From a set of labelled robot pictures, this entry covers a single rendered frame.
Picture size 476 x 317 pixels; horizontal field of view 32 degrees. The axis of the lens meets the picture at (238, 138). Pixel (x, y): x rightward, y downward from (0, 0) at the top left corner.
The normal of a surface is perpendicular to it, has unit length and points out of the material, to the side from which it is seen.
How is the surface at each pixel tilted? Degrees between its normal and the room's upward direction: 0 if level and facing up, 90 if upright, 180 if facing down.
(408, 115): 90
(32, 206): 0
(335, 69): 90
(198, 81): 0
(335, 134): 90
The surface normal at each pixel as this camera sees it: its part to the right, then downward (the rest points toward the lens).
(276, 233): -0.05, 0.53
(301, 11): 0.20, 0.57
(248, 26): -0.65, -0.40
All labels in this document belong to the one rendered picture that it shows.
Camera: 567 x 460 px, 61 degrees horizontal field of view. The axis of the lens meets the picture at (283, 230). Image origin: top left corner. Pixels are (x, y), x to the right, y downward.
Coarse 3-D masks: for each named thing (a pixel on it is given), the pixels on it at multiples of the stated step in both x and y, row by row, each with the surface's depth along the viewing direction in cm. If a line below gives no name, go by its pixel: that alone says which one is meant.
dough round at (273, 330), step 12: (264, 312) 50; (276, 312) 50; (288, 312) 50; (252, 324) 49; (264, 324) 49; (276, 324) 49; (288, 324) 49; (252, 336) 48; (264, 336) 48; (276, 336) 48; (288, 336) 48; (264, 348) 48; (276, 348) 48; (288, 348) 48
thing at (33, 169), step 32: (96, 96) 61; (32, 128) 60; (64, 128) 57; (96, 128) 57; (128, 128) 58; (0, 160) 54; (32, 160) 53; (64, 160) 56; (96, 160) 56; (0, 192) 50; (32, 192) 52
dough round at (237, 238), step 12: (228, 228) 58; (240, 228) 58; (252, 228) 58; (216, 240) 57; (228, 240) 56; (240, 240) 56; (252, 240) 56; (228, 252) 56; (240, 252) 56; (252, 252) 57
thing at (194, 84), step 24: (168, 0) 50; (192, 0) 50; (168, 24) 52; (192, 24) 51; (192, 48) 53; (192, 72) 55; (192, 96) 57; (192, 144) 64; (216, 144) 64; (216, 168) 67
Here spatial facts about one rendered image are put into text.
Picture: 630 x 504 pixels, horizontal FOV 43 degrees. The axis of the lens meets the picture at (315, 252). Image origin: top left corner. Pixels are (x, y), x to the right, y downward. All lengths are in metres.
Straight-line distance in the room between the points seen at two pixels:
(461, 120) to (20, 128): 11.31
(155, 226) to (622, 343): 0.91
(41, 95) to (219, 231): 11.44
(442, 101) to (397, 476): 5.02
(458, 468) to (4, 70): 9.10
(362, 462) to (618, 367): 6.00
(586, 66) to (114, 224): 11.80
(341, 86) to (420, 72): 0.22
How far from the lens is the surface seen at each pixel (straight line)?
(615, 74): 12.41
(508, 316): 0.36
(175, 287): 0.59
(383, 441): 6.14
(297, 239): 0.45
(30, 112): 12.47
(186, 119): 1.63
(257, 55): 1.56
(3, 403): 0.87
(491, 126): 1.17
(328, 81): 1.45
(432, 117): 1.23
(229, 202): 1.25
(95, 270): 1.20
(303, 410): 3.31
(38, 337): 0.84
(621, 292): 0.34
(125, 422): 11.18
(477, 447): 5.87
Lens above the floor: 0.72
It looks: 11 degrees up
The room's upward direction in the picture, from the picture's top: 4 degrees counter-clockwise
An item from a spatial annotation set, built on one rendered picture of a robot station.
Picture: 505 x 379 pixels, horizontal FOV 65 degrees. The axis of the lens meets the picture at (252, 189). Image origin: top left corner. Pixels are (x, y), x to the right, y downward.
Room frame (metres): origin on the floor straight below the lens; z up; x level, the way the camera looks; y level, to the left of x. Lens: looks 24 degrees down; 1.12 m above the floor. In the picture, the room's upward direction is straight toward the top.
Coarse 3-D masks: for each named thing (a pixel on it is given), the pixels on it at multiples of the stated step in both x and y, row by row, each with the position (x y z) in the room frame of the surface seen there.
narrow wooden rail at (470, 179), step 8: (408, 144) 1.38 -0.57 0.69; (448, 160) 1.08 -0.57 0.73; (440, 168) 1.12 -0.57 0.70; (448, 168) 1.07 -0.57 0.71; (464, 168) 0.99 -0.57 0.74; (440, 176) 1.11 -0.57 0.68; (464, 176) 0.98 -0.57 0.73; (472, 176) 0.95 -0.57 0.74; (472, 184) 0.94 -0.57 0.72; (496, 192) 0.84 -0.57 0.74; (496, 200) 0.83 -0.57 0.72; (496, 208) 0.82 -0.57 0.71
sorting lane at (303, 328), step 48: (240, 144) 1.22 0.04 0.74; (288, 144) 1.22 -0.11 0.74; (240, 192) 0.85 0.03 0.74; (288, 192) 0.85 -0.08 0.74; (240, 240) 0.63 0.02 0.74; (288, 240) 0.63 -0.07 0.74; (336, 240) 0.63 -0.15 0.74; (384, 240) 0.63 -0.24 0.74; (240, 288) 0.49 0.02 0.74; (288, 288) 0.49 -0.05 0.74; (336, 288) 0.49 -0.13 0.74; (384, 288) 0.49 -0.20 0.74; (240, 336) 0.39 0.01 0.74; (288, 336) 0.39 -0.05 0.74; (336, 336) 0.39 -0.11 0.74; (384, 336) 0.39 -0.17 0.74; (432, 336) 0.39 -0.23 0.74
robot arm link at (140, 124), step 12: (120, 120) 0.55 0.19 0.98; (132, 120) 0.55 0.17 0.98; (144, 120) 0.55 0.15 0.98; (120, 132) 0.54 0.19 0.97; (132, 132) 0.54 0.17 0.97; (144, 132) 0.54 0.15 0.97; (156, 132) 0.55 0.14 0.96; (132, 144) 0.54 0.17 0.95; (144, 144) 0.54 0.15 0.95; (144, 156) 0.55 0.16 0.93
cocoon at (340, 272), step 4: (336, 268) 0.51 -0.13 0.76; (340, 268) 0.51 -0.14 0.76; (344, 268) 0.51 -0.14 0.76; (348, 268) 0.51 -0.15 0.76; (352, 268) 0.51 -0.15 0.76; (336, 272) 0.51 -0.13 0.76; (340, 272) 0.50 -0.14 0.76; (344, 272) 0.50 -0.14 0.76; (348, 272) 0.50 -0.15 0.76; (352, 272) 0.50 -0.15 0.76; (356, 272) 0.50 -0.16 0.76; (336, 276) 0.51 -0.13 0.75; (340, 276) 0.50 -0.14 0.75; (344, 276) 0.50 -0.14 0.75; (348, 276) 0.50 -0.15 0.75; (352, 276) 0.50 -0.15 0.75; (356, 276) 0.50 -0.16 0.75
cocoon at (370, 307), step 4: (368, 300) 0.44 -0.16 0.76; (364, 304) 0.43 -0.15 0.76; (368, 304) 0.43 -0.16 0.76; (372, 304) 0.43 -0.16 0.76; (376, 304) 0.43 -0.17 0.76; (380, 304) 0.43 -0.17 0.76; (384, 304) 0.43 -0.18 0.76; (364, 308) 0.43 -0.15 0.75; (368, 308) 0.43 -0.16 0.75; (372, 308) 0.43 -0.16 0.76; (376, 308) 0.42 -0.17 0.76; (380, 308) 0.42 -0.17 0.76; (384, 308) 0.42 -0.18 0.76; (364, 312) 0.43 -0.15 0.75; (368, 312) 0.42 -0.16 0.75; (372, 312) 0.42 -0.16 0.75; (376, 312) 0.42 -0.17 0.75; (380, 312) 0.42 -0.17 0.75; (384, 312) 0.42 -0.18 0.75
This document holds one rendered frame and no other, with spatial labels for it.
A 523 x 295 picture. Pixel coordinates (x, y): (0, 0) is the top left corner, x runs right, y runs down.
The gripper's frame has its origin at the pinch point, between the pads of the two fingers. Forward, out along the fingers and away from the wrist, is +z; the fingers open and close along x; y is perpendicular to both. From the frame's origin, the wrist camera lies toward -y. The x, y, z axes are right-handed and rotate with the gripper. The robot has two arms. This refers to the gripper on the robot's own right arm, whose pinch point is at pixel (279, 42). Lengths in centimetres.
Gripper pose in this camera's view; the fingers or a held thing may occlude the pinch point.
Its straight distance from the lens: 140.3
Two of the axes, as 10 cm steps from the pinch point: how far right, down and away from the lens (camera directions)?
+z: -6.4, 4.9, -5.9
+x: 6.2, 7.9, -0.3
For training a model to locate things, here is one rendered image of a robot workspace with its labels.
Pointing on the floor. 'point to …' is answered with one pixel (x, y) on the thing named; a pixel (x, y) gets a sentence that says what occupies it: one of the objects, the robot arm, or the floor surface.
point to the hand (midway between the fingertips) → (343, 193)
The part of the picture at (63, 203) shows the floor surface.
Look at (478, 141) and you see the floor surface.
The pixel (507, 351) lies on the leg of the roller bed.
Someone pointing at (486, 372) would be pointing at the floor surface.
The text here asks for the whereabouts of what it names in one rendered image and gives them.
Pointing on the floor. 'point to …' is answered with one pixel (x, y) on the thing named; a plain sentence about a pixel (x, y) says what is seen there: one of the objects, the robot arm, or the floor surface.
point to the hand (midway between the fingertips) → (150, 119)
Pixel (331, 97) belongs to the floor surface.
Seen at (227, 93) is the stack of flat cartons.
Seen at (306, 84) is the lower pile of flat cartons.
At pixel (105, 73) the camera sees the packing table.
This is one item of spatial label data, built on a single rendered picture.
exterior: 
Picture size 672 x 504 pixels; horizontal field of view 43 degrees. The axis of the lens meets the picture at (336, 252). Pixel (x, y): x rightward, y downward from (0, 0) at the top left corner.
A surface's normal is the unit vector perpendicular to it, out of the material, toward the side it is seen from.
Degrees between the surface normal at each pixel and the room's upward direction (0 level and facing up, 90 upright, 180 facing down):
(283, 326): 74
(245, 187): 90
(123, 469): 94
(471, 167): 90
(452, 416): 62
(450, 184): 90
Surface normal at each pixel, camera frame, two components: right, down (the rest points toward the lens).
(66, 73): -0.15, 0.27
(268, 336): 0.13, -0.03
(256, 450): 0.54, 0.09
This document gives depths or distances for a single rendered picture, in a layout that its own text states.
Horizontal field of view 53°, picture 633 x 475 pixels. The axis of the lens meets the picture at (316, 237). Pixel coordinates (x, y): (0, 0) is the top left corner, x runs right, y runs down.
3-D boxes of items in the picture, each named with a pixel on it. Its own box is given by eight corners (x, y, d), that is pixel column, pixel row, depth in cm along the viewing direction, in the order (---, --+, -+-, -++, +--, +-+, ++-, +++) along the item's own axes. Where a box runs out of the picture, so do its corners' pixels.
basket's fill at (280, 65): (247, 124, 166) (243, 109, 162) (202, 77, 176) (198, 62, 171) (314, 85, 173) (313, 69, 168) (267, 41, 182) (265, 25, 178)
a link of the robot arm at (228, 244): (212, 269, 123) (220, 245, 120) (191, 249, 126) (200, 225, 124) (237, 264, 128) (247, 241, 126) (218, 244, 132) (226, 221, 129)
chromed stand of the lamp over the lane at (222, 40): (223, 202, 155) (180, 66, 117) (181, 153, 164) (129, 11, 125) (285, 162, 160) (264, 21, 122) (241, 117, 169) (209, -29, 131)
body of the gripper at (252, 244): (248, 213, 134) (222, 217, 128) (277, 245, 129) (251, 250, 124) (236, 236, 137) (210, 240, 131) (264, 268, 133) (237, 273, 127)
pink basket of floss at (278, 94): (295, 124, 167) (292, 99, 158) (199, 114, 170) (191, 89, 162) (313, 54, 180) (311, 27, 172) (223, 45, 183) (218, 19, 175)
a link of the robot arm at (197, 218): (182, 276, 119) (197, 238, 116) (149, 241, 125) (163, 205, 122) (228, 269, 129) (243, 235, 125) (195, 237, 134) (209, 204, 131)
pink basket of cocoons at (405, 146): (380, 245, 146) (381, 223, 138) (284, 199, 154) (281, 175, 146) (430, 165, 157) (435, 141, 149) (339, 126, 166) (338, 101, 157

○ ○ ○ ○

# DESCRIPTION OF THE TASK
Among the entries above, find the line with "(229, 202): 1.25" and the line with "Picture: 505 x"; give again exactly these two lines and all lines between them.

# OUTPUT FOR THIS EXERCISE
(229, 202): 1.25
(95, 270): 1.20
(303, 410): 3.31
(38, 337): 0.84
(621, 292): 0.34
(125, 422): 11.18
(477, 447): 5.87
Lens above the floor: 0.72
It looks: 11 degrees up
The room's upward direction in the picture, from the picture's top: 4 degrees counter-clockwise
An item from a spatial annotation set, built on one rendered picture of a robot station.
Picture: 505 x 379 pixels, horizontal FOV 65 degrees. The axis of the lens meets the picture at (252, 189). Image origin: top left corner. Pixels are (x, y), x to the right, y downward.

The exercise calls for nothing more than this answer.